The S3 is comfortable to use. Although the camera body is thin, the matte black finish provides a secure grip. The power and shutter buttons are completely different sizes, positioned adjacent to each other on top of the camera. But I found it easy to keep my eyes on the LCD while composing a shot, without the need to glance away to make sure I had my shutter finger on the right button. The zoom control is positioned properly on the back of the camera in the top right corner, making it easy to control the zoom using your right thumb, again without having to take your eyes off the LCD. In normal outdoor and bright indoor lighting conditions, taking photos of people, the S3 excels. The face-priority autofocus mode is remarkable and you'll often be surprised at how quickly the camera focuses and sets so you can take the photo. Shutter lag is noticeable but brief. As always with these comparatively inexpensive point & shoot cameras, the best technique is to frame your shot in the LCD, depress the shutter halfway to focus, then all the way as soon as the autofocus light is locked.

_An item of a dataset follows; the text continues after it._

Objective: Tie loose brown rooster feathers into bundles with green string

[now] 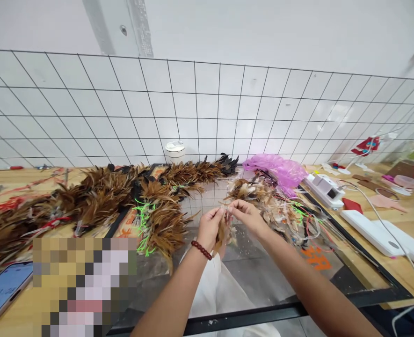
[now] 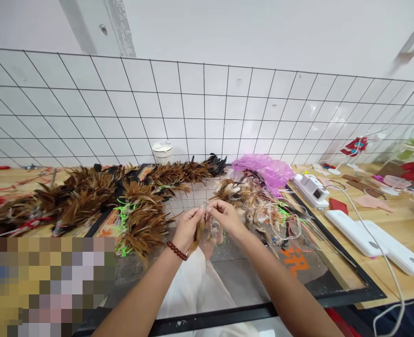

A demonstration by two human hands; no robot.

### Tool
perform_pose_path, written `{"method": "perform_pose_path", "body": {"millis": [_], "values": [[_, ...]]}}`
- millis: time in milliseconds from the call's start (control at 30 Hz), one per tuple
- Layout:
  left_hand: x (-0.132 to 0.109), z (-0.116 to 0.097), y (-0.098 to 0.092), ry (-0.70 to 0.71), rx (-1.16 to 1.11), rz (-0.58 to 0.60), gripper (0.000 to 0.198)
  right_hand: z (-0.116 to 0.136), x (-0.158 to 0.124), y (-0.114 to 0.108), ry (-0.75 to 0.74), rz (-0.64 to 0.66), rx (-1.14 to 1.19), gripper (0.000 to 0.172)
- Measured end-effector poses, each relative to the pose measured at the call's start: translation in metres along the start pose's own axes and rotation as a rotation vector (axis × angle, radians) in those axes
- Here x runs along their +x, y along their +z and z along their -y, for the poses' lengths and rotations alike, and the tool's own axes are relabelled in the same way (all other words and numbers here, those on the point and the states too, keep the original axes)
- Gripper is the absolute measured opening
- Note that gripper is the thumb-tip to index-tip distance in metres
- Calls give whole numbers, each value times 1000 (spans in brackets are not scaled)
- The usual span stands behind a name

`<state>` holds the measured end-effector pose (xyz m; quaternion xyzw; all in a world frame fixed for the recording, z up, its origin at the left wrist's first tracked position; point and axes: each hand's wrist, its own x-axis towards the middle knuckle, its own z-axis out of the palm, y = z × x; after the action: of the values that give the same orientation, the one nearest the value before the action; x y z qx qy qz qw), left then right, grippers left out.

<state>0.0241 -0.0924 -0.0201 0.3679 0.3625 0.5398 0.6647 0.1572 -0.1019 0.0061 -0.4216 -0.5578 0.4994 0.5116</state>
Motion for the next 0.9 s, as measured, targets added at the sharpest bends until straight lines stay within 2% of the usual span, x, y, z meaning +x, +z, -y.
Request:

The main reason for the quick reaction after focus lock is that these cameras often expose automatically using the fastest possible shutter speed. That means the aperture is often quite large, which also means that depth-of-field (the area in front of and behind the main subject which is also in focus) is shallow. If you're standing there with the shutter half-pressed, recomposing your shot, chances are that you're going to move slightly forward or backward, and you'll end up with far too many photos with an out of focus main subject. So the trick with the S3 (and almost all other point & shoot cameras) is to take your photos as quickly as possible.

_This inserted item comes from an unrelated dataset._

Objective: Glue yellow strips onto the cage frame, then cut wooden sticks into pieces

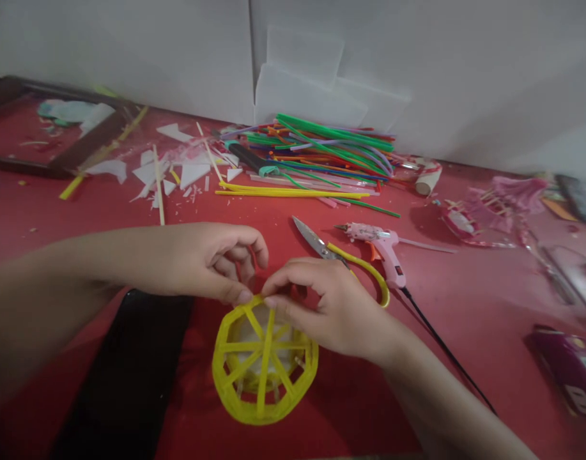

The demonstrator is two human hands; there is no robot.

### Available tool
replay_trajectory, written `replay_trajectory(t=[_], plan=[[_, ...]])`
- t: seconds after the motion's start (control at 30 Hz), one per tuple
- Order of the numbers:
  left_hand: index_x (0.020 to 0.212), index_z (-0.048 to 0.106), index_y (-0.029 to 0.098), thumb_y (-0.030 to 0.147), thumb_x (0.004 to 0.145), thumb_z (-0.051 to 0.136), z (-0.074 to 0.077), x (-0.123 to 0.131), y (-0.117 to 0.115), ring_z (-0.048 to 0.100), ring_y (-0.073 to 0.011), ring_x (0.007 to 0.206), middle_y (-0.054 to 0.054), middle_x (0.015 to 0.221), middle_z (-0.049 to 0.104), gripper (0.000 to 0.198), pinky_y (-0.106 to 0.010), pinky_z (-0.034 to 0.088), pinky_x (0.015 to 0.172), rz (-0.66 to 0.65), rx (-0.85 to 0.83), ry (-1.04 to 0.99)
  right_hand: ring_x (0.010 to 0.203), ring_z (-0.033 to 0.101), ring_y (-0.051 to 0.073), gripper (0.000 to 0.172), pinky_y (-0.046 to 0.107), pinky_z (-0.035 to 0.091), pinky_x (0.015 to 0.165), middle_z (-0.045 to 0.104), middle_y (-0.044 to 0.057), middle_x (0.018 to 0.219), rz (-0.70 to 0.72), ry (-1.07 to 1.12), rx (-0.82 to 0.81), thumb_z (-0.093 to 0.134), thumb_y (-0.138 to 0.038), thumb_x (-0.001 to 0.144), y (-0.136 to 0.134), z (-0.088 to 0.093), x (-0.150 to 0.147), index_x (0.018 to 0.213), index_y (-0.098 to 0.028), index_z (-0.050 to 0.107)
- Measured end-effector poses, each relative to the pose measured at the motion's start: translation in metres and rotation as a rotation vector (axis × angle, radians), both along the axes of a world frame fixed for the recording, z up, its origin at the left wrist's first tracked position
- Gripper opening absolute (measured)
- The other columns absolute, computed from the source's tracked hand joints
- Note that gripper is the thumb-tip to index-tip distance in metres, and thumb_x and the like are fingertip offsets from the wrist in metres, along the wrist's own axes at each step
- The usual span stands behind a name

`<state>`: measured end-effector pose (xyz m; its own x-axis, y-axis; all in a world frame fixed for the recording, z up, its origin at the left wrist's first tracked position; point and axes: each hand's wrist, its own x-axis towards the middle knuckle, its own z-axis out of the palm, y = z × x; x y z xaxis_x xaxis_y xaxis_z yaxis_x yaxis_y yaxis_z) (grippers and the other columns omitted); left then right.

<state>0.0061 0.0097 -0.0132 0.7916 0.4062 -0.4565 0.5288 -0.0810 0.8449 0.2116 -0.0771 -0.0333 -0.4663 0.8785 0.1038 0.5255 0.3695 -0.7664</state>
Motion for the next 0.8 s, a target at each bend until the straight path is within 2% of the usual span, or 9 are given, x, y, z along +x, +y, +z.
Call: replay_trajectory(t=[0.2, 0.37, 0.5, 0.6, 0.8], plan=[[0.097, 0.053, 0.018, 0.028, 0.072, 0.073, -0.001, 0.002, 0.001, 0.068, -0.0182, 0.075, -0.003, 0.084, 0.070, 0.034, -0.025, 0.049, 0.062, 0.002, -0.105, -0.016, 0.077, 0.066, 0.011, 0.015, 0.021, 0.052, 0.069, 0.072, 0.001, 0.084, -0.038, 0.051, 0.010, 0.060, -0.010, 0.083, 0.001, -0.004, -0.003, 0.088, -0.020, 0.071], [0.098, 0.058, 0.018, 0.028, 0.069, 0.072, 0.003, 0.003, -0.003, 0.067, -0.0183, 0.071, -0.002, 0.078, 0.071, 0.033, -0.024, 0.046, 0.058, 0.006, -0.071, 0.067, 0.078, 0.065, 0.009, 0.023, 0.019, 0.051, 0.070, 0.071, -0.001, 0.084, -0.053, 0.060, -0.005, 0.058, -0.002, 0.080, 0.000, -0.004, -0.007, 0.086, -0.020, 0.071], [0.098, 0.063, 0.021, 0.030, 0.070, 0.068, 0.007, 0.002, -0.009, 0.067, -0.0184, 0.066, 0.000, 0.079, 0.073, 0.029, -0.024, 0.043, 0.053, 0.026, 0.077, 0.105, 0.076, 0.065, 0.009, 0.024, 0.020, 0.051, 0.070, 0.071, -0.001, 0.083, -0.067, 0.041, -0.003, 0.057, -0.003, 0.079, -0.001, -0.003, -0.008, 0.085, -0.021, 0.071], [0.101, 0.064, 0.022, 0.029, 0.073, 0.064, 0.010, 0.002, -0.016, 0.068, -0.0191, 0.067, -0.001, 0.081, 0.074, 0.028, -0.025, 0.044, 0.056, 0.103, 0.238, 0.118, 0.077, 0.066, 0.011, 0.017, 0.022, 0.051, 0.071, 0.071, 0.000, 0.084, -0.101, 0.029, -0.022, 0.059, -0.009, 0.081, -0.001, -0.005, -0.007, 0.086, -0.021, 0.071], [0.104, 0.065, 0.022, 0.027, 0.084, 0.054, 0.012, 0.000, -0.018, 0.069, -0.0196, 0.081, -0.003, 0.091, 0.074, 0.024, -0.028, 0.048, 0.070, 0.308, 0.630, 0.010, 0.073, 0.066, 0.013, 0.010, 0.024, 0.053, 0.065, 0.071, 0.002, 0.082, -0.317, 0.146, -0.004, 0.062, -0.017, 0.082, 0.003, -0.016, -0.004, 0.087, -0.020, 0.070]])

Cons: The camera is a truly slim design and certain sacrifices are currently necessary in order to keep the price reasonable. For example, the zoom lens does not protrude from the camera body—it's all internal—which a lot of people will like. On the other hand, to some extent that design limits the zoom range to 3x, which is really useful but not competitive with the 6x zooms offered by other camera makers in this price range. The movie mode quality is acceptable, but not up to Nikon's usual standard. I found a little bit of focus hunting in some lighting conditions.

Pros: The time lapse movie mode was a riot and we caught everything from lilies unfolding in the morning sun to children building a crazy sand castle on the beach. Wonderful stuff. Forget about movie mode for a moment though, because the camera's main function as a digital still camera is the main reason for this review. With 6 megapixels to work with, any sharp, full resolution image can printed at up to 16" x 20". The S3 is capable of capturing sharp photos, with well saturated color and tons of detail. Nikon's built in scene modes are something more people should use, especially considering how fast and easy it is to choose a scene mode and take the photo. Nikon has put decades of knowledge into the internal programming for these scene modes and the results will impress you. The S3 worked well in a range of outdoor lighting conditions and we were surprised and gratified by the results we got on dull and cloudy days. The results we got when shooting early morning and late afternoon were equally impressive for a camera of this type. The Cool-Station dock is handy and multipurpose because you can store the camera in the dock so it's always fully charged and ready to go. Battery life was good too, ranging between 175-230 shots per charge depending on flash use. If you're looking for a small digital camera with lots of resolution and lots of automation, the Coolpix S3 is a very good choice.